Af en toe werd ik overigens wel bedwelmd door een bijzonder goedje. Vlakbij mijn huisje stond een Aupingfabriek. Van de matrassen. Ik wist nooit dat dergelijke activiteiten zo’n vieze lucht konden achterlaten, maar het was behoorlijk pittig wat daar aan geur vandaan kwam. Aangezien dit bedrijf iets ten noordoosten van mij lag, had ik voor wat betreft geurhinder nog geluk. Wanneer kwam de wind nou uit het noordoosten? Niet vaak. Maar als het gebeurde, dreef er een bijzonder chemisch walmpje mijn kamer binnen. Pal aan de oostkant van de fabriek stond de middelbare laboratoriumschool waar we nu en dan ook les hadden. De grote collegezaal was blijkbaar nogal poreus, gezien de dampen die daar nu en dan onze neusgaten indrongen. Wij hoefden geen lijm te snuiven, die kregen we gratis.

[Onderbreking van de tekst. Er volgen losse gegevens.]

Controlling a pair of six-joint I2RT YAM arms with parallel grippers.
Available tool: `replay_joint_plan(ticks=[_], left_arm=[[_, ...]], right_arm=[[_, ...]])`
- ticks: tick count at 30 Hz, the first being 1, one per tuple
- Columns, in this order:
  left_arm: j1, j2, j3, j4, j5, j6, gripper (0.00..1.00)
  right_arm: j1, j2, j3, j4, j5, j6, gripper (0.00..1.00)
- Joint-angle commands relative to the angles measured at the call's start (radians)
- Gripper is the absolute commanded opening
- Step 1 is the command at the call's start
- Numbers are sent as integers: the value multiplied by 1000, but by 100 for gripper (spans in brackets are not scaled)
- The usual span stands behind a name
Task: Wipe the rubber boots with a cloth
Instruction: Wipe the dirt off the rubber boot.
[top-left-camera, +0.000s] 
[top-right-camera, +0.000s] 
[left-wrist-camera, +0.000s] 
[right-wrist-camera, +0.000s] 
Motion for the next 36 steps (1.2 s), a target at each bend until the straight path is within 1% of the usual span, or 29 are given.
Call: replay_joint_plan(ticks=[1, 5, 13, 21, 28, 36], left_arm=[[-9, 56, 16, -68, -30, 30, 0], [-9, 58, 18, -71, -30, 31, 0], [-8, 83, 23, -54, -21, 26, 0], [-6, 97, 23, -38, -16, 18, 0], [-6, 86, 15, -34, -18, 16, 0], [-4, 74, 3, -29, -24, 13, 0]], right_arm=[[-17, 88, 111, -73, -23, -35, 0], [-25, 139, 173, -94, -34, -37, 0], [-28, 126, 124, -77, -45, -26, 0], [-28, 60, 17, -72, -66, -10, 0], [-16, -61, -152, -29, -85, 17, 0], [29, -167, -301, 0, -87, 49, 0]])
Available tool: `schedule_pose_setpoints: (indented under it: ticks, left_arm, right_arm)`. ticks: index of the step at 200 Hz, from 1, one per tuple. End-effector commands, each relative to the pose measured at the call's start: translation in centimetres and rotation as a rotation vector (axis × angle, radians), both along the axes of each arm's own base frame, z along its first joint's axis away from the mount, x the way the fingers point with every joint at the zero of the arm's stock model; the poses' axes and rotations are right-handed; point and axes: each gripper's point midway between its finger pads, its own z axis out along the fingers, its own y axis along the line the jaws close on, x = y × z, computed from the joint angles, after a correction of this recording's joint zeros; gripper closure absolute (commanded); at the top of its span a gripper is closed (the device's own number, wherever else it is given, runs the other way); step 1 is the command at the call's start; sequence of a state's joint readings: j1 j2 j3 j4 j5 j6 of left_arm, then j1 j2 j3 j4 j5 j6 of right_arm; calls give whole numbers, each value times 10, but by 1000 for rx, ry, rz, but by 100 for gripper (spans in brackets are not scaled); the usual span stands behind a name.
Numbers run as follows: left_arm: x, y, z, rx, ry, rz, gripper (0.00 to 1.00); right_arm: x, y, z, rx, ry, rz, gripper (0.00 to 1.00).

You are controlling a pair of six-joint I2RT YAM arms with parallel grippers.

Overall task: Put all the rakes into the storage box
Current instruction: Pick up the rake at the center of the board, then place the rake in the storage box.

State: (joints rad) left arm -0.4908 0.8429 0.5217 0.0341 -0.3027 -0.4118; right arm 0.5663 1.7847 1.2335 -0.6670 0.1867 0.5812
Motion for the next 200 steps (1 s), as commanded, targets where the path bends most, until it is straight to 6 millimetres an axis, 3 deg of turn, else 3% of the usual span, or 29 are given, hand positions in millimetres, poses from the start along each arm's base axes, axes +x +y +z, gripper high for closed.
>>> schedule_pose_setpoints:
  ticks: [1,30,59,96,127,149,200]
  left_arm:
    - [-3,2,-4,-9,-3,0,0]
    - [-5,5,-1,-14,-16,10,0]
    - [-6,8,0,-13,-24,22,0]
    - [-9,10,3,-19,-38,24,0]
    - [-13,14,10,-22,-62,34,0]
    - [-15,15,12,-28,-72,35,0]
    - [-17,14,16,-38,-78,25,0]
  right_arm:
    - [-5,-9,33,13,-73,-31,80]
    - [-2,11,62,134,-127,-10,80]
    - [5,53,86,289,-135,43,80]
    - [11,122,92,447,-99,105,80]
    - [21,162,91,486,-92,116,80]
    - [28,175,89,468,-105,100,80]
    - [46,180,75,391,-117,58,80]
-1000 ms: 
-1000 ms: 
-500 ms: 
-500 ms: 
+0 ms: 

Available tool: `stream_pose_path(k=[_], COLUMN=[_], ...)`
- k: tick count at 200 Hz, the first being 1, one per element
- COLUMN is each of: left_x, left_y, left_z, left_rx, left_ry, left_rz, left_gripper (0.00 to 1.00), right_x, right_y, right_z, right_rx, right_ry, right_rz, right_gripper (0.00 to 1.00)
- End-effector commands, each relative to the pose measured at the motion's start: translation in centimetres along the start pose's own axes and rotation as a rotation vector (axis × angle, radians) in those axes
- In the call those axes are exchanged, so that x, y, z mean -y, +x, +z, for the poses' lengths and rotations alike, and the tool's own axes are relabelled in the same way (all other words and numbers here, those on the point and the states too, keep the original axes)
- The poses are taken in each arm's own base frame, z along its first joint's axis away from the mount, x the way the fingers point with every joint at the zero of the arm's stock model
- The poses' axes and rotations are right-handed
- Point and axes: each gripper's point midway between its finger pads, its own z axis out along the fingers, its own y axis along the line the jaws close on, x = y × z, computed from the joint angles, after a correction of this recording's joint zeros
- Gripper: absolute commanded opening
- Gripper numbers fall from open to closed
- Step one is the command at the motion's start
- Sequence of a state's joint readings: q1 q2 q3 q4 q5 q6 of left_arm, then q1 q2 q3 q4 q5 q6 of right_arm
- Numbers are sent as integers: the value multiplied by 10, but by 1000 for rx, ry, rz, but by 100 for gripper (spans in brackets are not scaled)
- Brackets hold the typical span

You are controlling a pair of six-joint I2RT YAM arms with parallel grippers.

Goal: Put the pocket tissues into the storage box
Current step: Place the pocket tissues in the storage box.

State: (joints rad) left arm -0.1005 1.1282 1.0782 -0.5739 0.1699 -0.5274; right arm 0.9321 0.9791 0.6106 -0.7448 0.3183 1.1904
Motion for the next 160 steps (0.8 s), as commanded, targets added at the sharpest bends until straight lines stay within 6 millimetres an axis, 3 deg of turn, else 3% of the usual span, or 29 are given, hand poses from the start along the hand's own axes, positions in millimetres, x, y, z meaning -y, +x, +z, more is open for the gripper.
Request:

Voor wat betreft de inwendige mens leefde ik vooral op kool, prei en uien. Immers, kool, prei en uien zijn goedkoop. Toch kwam er ook weleens wat anders mijn koelkast binnen. Mijn moeder verwende mij vaak met kaas en ook nam zij weleens een heerlijke grote fles ketchup voor me mee. Zo lukte het mij toch nog enigszins gevarieerd en schijf-van-vijverig eten. Van uit eten gaan was in die tijd nauwelijks sprake. Je kon je weinige geld ook toen maar één keer uitgeven. Bovendien mocht het kroegbezoek er niet onder lijden. Vooral het laatste studiejaar was ik met twee vriendinnen geregeld in een danstent te vinden. Het was een kelder waar ik nu met geen tien paarden in te krijgen zou zijn; geen nooduitgang te bekennen. Destijds had ik daar blijkbaar geen oog voor. Achterin de langwerpige kelder stond de deejay en langs de kanten kon men zich verpozen met het betere hang- en stawerk. De bar bevond zich meer naar voren en het geheel was tamelijk beperkt van omvang. In die knusse ambiance hebben we heel wat kilocalorieën weggedanst. Maar evenzovele ingenomen. Nog een geluk dat we de eerste paar jaar rustig aan hadden gedaan. Zo kreeg ik de opleiding toch gewoon in vier jaar dichtgeritst. Een groot voordeel daarbij was dat we veel op school moesten zijn en dus niet waren overgeleverd aan de ijzeren discipline van continue zelfstudie die zoveel studenten tot het randje van de waanzin drijft.